The years during which Joseph's yachts proved so successful were also those when the naval architecture of smaller sailing craft became driven more by scientific findings. The cutters of the previous century were created literally by hand and eye with modification by men who were experienced often in both the art of shipbuilding and seamanship. But we need to make an important distinction for the evidence suggests that by the 1780s the builders of the smuggling cutters had made significant design advances that enabled them to outsail and outmanoeuvre the vessels engaged by the authorities to combat the smuggling menace. The cutter was certainly fast under sail, but in mercantile and naval service as a fast, maid of all work, had retained the traditonal bluff and tubby and liberally timbered hull form that was literally pushed through the water by a vast acreage of canvas carried aloft. This was the so-called traditional 'cod's head and mackerel's tail' hull form which ensured the point of greatest hull breadth was forward of amidships. This was an essential characteristic of the cutter for it meant when either close to the wind or with the wind over the stern the hull had sufficient buoyancy forward to preventing the bow plunging or porpoising. Though evidence is scant the smuggling cutter had by this time been somewhat refined. While the forward sections above the waterline retained fullness there had been some fining of the underwater hull form both forward and aft.

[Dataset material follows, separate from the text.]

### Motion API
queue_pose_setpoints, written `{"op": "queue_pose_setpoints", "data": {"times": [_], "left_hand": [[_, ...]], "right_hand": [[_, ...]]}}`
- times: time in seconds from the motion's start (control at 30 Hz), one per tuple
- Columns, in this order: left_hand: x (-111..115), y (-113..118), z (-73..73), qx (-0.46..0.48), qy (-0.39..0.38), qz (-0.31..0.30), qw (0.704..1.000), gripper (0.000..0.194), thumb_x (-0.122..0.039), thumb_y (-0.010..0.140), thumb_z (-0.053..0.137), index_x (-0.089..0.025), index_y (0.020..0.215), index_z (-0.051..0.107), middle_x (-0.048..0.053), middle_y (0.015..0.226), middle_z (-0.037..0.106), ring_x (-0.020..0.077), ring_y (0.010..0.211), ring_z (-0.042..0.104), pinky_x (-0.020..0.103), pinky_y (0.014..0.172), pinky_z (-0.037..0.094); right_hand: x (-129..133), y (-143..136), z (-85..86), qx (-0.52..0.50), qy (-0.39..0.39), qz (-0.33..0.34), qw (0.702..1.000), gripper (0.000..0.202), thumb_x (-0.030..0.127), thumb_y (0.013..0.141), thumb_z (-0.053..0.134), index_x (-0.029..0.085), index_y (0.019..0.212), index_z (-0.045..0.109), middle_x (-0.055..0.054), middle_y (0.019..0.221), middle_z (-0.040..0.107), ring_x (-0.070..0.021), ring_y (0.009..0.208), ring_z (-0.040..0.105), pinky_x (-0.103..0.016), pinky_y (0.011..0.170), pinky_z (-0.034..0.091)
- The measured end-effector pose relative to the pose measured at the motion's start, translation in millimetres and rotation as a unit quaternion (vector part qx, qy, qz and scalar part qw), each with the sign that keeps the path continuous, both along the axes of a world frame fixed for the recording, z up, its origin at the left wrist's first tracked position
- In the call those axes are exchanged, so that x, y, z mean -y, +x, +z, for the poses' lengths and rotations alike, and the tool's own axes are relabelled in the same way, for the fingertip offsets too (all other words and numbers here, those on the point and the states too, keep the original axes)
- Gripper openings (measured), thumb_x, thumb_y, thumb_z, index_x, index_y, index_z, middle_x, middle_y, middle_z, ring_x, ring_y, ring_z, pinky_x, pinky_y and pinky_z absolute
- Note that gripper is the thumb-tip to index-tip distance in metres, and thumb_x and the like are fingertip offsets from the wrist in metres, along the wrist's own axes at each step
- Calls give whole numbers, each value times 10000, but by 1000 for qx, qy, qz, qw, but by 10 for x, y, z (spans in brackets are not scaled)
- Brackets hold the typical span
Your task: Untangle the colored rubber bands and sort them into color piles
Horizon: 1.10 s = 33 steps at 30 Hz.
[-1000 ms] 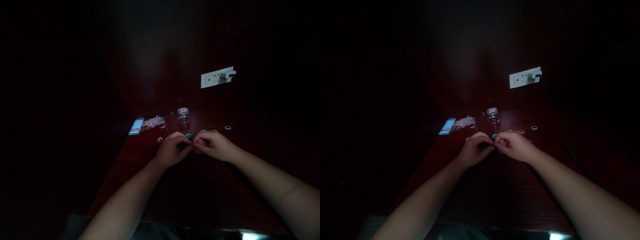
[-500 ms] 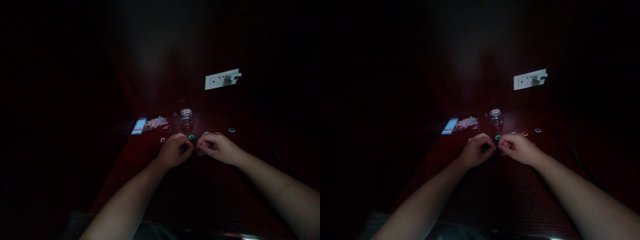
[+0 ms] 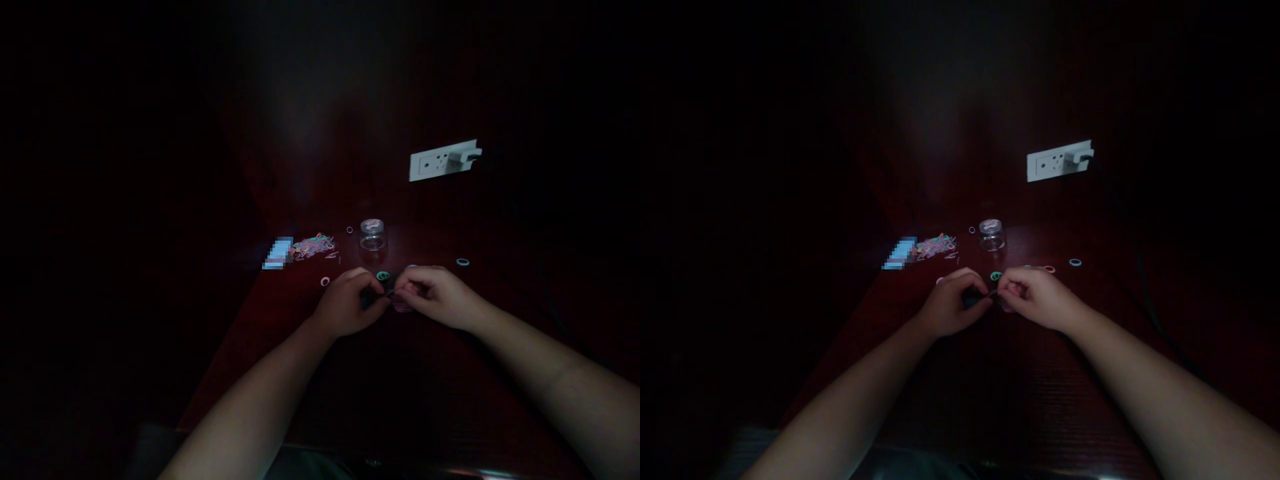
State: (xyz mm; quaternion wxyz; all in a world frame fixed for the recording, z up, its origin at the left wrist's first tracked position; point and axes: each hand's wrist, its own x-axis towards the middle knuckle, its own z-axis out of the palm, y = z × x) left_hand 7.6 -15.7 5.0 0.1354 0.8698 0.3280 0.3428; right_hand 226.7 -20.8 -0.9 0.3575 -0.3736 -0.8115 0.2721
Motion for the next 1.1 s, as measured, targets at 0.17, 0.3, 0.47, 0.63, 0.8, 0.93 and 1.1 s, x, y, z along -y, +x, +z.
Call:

As a point of interest for those readers not familiar with the presentation of a two dimensional set of cutter hull lines, when viewing the same it is not always easy to find in these lines the shape of the 'cod's head and mackerel's tail'. I recently took on the task of building the hull of a late 18th century cutter in model form and found with some pleasure that by holding the model in my hands and viewing it from a variety of angles the traditional fish shape could be seen. Indeed this exercise made me appreciate just a little more just why for so many years the hull model was the favoured planning device from which the shipbuilders were able to build their ships.
The smugglers also had the opportunity to exploit some innovation in shipbuilding. Their cutters were built for a specific purpose, to carry high value but comparitively low volume cargoes at speed across the English Channel in all weathers. The standard cutter was fast anyway, but the smugglers found they could maintain a speed advantage by reducing the weight of the hull. Speed was important to both satisfy market demands and avoid capture by the authorities. The result was a clench planked hull to minimal scantling sizes, but still of adequate strength.i The bonus for the smugglers was that cutter building time and cost were reduced and if unfortunately their vessel was seized by the authorities the capital loss was small. It is said that the building cost of a smuggling cutter was recovered after two or three smuggling runs! The revenue cutters in comparison, though often built by the builders of smuggling cutters, were constructed to usual commercial standards of scantling size suitable to face the rigours of many years in service, for then as now the Treasury demanded value for money.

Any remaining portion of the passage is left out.